Task instructions:
Would you return the entries below word for word?
Dataset START
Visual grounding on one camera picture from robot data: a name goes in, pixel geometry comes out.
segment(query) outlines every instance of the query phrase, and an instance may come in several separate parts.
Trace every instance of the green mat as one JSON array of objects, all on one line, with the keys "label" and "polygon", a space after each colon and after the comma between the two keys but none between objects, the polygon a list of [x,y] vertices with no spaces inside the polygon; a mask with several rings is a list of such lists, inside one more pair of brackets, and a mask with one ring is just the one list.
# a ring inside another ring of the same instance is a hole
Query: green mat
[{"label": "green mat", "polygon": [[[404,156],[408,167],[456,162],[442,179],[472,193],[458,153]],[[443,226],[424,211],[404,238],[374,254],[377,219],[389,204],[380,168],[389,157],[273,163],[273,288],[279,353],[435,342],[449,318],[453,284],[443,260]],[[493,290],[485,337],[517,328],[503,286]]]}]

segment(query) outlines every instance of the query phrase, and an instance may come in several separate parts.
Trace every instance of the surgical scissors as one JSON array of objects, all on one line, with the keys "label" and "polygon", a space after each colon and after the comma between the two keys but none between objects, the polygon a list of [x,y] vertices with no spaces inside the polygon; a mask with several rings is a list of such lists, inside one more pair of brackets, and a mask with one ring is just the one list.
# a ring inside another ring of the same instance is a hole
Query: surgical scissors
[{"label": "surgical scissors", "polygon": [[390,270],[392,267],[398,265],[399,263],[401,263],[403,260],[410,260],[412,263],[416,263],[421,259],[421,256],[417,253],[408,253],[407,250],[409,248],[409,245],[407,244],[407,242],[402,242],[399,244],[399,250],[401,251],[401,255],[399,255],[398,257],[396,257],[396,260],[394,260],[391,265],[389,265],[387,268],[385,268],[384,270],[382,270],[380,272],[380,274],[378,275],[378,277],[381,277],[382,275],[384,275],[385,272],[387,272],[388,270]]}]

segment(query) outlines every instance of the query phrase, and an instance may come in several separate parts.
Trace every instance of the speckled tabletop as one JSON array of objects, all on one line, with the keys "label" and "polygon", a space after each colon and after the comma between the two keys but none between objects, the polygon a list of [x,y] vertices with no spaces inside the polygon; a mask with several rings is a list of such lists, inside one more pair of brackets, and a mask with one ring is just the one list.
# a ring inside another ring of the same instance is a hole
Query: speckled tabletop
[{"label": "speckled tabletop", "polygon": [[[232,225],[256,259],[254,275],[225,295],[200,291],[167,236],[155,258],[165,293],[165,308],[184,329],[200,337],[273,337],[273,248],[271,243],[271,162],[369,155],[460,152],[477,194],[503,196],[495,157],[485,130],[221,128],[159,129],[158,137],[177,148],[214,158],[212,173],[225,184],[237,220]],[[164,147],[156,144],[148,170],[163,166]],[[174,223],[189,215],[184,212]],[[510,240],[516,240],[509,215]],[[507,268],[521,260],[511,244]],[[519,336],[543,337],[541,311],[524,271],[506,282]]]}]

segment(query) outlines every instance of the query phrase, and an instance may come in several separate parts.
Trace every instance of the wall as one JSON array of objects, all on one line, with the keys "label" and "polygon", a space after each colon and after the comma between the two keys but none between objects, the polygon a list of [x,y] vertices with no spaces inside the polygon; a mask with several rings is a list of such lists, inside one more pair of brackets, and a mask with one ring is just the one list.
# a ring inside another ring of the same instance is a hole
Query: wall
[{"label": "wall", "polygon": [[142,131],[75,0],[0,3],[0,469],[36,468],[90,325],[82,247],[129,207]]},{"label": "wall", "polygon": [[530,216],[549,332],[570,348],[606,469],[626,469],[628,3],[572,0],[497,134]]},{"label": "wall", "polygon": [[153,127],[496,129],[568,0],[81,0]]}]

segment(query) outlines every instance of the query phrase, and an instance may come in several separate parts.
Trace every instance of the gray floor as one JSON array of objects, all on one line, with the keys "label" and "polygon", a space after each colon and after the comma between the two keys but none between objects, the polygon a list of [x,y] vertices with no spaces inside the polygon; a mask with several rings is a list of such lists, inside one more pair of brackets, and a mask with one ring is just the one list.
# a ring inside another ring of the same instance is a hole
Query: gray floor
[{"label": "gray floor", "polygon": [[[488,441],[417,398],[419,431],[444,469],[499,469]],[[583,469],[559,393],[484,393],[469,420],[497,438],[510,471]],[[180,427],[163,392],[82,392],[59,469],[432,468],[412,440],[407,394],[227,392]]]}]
Dataset END
Output of the exercise:
Visual grounding on one camera picture from robot data: a name goes in, pixel geometry comes out.
segment(query) outlines every instance of the query phrase, and an instance may come in several separate parts.
Trace every instance of the green mat as one JSON array of objects, all on one line, with the keys "label" and "polygon", a space after each colon and after the comma between the two keys but none between objects, the polygon a list of [x,y] vertices with no spaces inside the polygon; a mask with several rings is a list of such lists, inside one more pair of brackets, and a mask with one ring is just the one list.
# a ring inside another ring of the same instance is a hole
Query: green mat
[{"label": "green mat", "polygon": [[[404,156],[408,167],[456,162],[442,179],[472,193],[458,153]],[[443,226],[424,211],[404,238],[374,254],[377,219],[389,204],[380,168],[389,157],[273,163],[273,288],[279,353],[435,342],[449,318],[453,284],[443,260]],[[493,290],[485,337],[517,328],[503,286]]]}]

segment(query) outlines every instance of the query phrase, and an instance may come in several separate parts.
Trace every instance of the surgical scissors as one JSON array of objects, all on one line, with the keys "label" and "polygon", a space after each colon and after the comma between the two keys but none between objects, the polygon a list of [x,y] vertices with no spaces inside the polygon; a mask with several rings is a list of such lists, inside one more pair of brackets, and a mask with one ring is just the one list.
# a ring inside another ring of the same instance is a hole
Query: surgical scissors
[{"label": "surgical scissors", "polygon": [[390,270],[392,267],[398,265],[399,263],[401,263],[403,260],[410,260],[412,263],[416,263],[421,259],[421,256],[417,253],[408,253],[407,250],[409,248],[409,245],[407,244],[407,242],[402,242],[399,244],[399,250],[401,251],[401,255],[399,255],[398,257],[396,257],[396,260],[394,260],[391,265],[389,265],[387,268],[385,268],[384,270],[382,270],[380,272],[380,274],[378,275],[378,277],[381,277],[382,275],[384,275],[385,272],[387,272],[388,270]]}]

segment(query) outlines every instance of the query phrase, and an instance may come in several separate parts.
Trace every instance of the speckled tabletop as one JSON array of objects, all on one line, with the keys "label" and "polygon", a space after each colon and after the comma between the two keys but none between objects, the polygon a list of [x,y] vertices with no spaces inside the polygon; a mask with several rings is a list of such lists, inside one more pair of brackets, and a mask with one ring is just the one list.
# a ring inside another ring of the same instance is a hole
Query: speckled tabletop
[{"label": "speckled tabletop", "polygon": [[[232,225],[256,259],[254,275],[225,295],[200,291],[167,236],[155,258],[165,293],[165,308],[184,329],[200,337],[273,337],[273,248],[271,243],[271,162],[369,155],[460,152],[477,194],[503,196],[495,157],[485,130],[221,128],[159,129],[158,137],[177,148],[214,158],[212,173],[225,184],[237,220]],[[164,147],[156,144],[148,170],[163,166]],[[174,223],[189,215],[184,212]],[[510,240],[516,240],[509,215]],[[507,268],[521,260],[511,244]],[[519,336],[543,337],[541,311],[524,271],[506,282]]]}]

segment(query) outlines every instance of the query phrase, and an instance may come in several separate parts.
Trace every instance of the wall as one JSON array of objects, all on one line, with the keys "label" and "polygon", a space after each colon and after the comma between the two keys but none between objects, the polygon a list of [x,y] vertices with no spaces inside the polygon; a mask with several rings is a list of such lists, inside one more pair of brackets, and a mask with one ring is just the one list.
# a ring inside another ring of the same instance is a hole
Query: wall
[{"label": "wall", "polygon": [[142,131],[75,0],[0,3],[0,469],[36,468],[90,325],[82,247],[129,207]]},{"label": "wall", "polygon": [[530,216],[549,332],[570,348],[606,469],[626,469],[628,3],[572,0],[497,134]]},{"label": "wall", "polygon": [[153,127],[496,129],[568,0],[81,0]]}]

segment(query) outlines every instance of the query phrase, and an instance may come in several separate parts.
Trace every instance of the gray floor as one JSON array of objects, all on one line, with the keys "label" and "polygon", a space after each colon and after the comma between the two keys but none between objects, the polygon a list of [x,y] vertices with no spaces inside the polygon; a mask with several rings is a list of such lists, inside one more pair of brackets, and a mask with one ring is just the one list.
# a ring inside another ring of the same instance is a hole
Query: gray floor
[{"label": "gray floor", "polygon": [[[488,441],[417,398],[419,431],[444,469],[499,469]],[[583,469],[559,393],[484,393],[469,420],[497,438],[510,471]],[[180,427],[163,392],[82,392],[59,469],[432,468],[412,440],[407,394],[227,392]]]}]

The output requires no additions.